A Associação Paulista de Avicultura (APA) apresenta a programação oficial do 23º Congresso APA de Produção e Comercialização de Ovos, que será realizado entre os dias 09 e 12 de março, no Zarzuela Eventos, em Limeira (SP). Reconhecido como o principal fórum técnico da avicultura de postura da América do Sul, o evento reunirá produtores, pesquisadores, lideranças setoriais, autoridades e empresas do setor.

Com uma agenda estruturada, ao longo de quatro dias, o Congresso abordará temas estratégicos para o futuro da cadeia produtiva de ovos, incluindo mercado, economia, sanidade, biosseguridade, nutrição, bem-estar animal, inovação tecnológica e sustentabilidade, por meio de painéis técnicos, palestra magna, apresentações científicas e espaços empresariais.

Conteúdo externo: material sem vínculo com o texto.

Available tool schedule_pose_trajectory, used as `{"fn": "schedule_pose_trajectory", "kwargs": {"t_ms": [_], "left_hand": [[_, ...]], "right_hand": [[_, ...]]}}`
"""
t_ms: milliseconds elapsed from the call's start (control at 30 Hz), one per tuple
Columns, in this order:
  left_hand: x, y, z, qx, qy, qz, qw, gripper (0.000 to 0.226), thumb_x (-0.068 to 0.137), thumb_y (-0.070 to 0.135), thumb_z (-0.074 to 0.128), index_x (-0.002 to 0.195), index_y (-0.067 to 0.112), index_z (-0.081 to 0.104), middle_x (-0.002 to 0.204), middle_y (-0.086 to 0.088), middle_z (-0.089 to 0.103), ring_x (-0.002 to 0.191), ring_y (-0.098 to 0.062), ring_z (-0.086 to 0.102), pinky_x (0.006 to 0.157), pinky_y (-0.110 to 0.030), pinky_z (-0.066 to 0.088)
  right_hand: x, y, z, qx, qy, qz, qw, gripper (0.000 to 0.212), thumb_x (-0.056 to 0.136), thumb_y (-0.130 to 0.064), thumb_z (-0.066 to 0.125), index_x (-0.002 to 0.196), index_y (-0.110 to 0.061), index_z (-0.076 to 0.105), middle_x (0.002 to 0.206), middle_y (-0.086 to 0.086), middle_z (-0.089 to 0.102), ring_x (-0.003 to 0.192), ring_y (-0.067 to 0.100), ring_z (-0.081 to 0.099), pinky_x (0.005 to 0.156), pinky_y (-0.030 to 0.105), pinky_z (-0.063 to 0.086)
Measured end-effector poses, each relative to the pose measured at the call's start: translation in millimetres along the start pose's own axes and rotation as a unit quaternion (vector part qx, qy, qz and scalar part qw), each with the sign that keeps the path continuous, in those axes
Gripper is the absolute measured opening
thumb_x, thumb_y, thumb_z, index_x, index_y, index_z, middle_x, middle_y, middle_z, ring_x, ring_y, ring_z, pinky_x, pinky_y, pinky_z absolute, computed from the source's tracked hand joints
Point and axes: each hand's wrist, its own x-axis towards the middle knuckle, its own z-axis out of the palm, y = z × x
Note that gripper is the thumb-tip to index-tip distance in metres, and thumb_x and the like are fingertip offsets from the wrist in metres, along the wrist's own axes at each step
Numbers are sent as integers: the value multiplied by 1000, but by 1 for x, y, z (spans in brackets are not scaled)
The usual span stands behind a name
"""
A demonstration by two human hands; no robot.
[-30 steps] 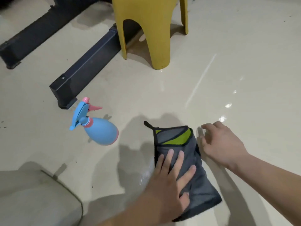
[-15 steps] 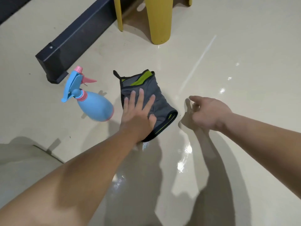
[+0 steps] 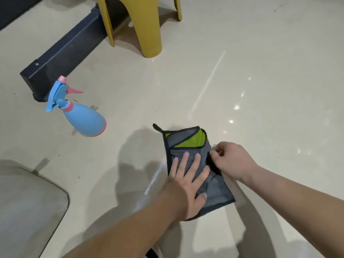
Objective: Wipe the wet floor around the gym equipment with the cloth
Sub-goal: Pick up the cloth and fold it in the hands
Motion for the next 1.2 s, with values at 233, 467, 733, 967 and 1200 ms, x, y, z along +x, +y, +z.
{"fn": "schedule_pose_trajectory", "kwargs": {"t_ms": [233, 467, 733, 967, 1200], "left_hand": [[-4, -57, -50, -234, 179, -244, 924, 50, 95, 47, 59, 139, 23, 59, 139, 4, 55, 129, -20, 53, 107, -37, 45], [30, -41, -65, -449, 182, -341, 806, 38, 86, 48, 79, 108, 25, 57, 95, 9, 66, 89, -9, 65, 76, -27, 52], [60, -64, -119, -491, 257, -244, 796, 25, 89, 20, 79, 80, 20, 56, 66, 9, 44, 56, -5, 40, 54, -20, 36], [27, -68, -82, -315, 95, -385, 862, 60, 87, 73, 57, 78, 14, 60, 74, 2, 65, 71, -22, 64, 63, -32, 45], [16, -33, -59, -414, 46, -371, 830, 44, 88, 40, 80, 68, 16, 48, 73, -1, 56, 70, -22, 54, 65, -31, 42]], "right_hand": [[3, -4, 7, 141, -10, 107, 984, 32, 78, -33, 78, 75, -6, 60, 73, 9, 66, 71, 29, 64, 69, 36, 55], [-10, -15, 11, 363, -51, 186, 912, 13, 80, -11, 78, 78, -3, 68, 76, 16, 73, 57, 27, 66, 45, 27, 51], [-5, -8, 5, 346, -46, 137, 927, 30, 93, -28, 69, 79, -16, 45, 75, 6, 49, 61, 21, 45, 53, 23, 38], [0, -10, 6, 289, -66, 181, 938, 41, 79, -44, 79, 85, -5, 66, 82, 10, 71, 63, 27, 59, 62, 31, 48], [-10, -18, 3, 291, -102, 184, 933, 27, 85, -30, 79, 91, -5, 71, 84, 7, 74, 65, 24, 68, 57, 27, 55]]}}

Entre os destaques da programação está a palestra magistral do ex-ministro e ex-presidente da Câmara dos Deputados, Aldo Rebelo, que trará uma análise aprofundada sobre as perspectivas políticas e econômicas, como também para a avicultura brasileira, contextualizando o papel do setor no desenvolvimento nacional, na segurança alimentar e no cenário geopolítico global.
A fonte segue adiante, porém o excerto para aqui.